Traditional dishes are available in the local osterias and trattorias.


Starters

Mainly composed of assorted salamis and cold cuts, including “Salam d’la duja”, the typical pork salami preserved under fat in ‘olle’, traditional terracotta containers with a narrow neck, and the famous duck salami, which you must eat with the delicious pates.

With the assortment of salamis served on a wooden cutting board you will also be given ‘bagnetto’ sauce, fried foods, mushrooms in oil, ‘nervetti’ (sinews) salad and soused fish. Another very common salad in Lomellina is made with borlotti beans, which are also used frequently in vegetable soups and risottos.


First course dishes

Rice is the unrivalled King of the Lomellina area. It is added to vegetable soups and is used with other savoury ingredients to make appetising risottos: risotto with salami, yellow risotto, rice with cowpeas, with warty cabbage (wild plants), with porcini mushrooms, with tench, with quails, with asparagus, with tripe and with nettles. The very delicate risotto made with frogs and roast risotto are also characteristic of the area. Rice and milk are also very common.

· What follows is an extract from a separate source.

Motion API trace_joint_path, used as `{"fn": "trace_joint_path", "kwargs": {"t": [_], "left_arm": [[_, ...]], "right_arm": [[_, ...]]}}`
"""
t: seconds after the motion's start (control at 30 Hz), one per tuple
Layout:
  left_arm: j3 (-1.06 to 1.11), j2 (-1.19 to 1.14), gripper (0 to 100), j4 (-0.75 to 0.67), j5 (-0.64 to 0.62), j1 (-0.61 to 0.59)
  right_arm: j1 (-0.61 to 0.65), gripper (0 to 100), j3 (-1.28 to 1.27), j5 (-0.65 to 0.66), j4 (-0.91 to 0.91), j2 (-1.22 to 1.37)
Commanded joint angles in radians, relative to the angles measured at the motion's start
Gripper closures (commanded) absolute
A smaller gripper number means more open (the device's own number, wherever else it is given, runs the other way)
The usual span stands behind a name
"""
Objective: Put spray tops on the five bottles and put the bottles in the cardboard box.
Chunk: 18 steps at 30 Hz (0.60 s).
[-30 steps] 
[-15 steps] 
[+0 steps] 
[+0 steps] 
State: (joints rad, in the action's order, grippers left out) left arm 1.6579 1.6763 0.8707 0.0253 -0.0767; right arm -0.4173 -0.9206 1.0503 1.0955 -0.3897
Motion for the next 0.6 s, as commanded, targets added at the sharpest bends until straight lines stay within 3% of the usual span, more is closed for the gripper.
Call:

Pasta also features in the entrées: from ravioli stuffed with roast and dressed with its sauce, to lasagna with offal, tagliolini with asparagus and bow-tie pasta with cream and mushrooms. And then thin soups and hearty soups: rice and bean is very common, pasta with beans, rice with herbs, rice with asparagus and asparagus cream. More sophisticated dishes include tripe in broth, chick pea soup (which is traditionally consumed in November for the “day of the dead”), onion soup, frog soup and rice with “coratella” (the fifth quarter of the offal). A dish which has almost disappeared altogether is thin bread crumb soup, ‘panada’ in local dialect: originating from the poor cuisine near Milan, it used to be a staple at Easter lunch.


Second course dishes

Snails and frogs are the base of the most traditional dishes of the Lomellina area. Dishes made with pork, beef and goose and tasty fish from the Ticino (eel, trout, tench, carp and the highly appreciated goby). Polenta is always part of the meal.

The second course dishes feature specialities made with pork, to fight the area’s cold and damp climate. Every part of the pig is used, and this is seen through the multiple uses of its parts: fresh coppa, pork loin, pork chop, temple, ribs, trotters, ears, rind, heart, liver, lung. Another traditional dish is ragò, made with roasted cabbage with pork ribs and rind, or fried with polenta.

Game also features here with hare stewed in rich sauce and pheasant alla cacciatora, mushrooms such as honey fungus, with are plentiful in the countryside, cooked with sausage, loin and polenta, rind with lentils or mashed potatoes. Equally as inviting are the dishes made with snails and with the characteristic local fish: carp, northern pike, tench, eel, fished with small nets in irrigation canals, or the highly appreciated tiny end-of-season fried and crispy. Without forgetting courtyard animals, goose, duck, chicken, guinea fowl and turkey.

Wild greens are cooked in a saucepan with butter or in omelettes (not very well-known but typically local is omelette with “luvartis”, wild hop), while asparagus accompanies eggs.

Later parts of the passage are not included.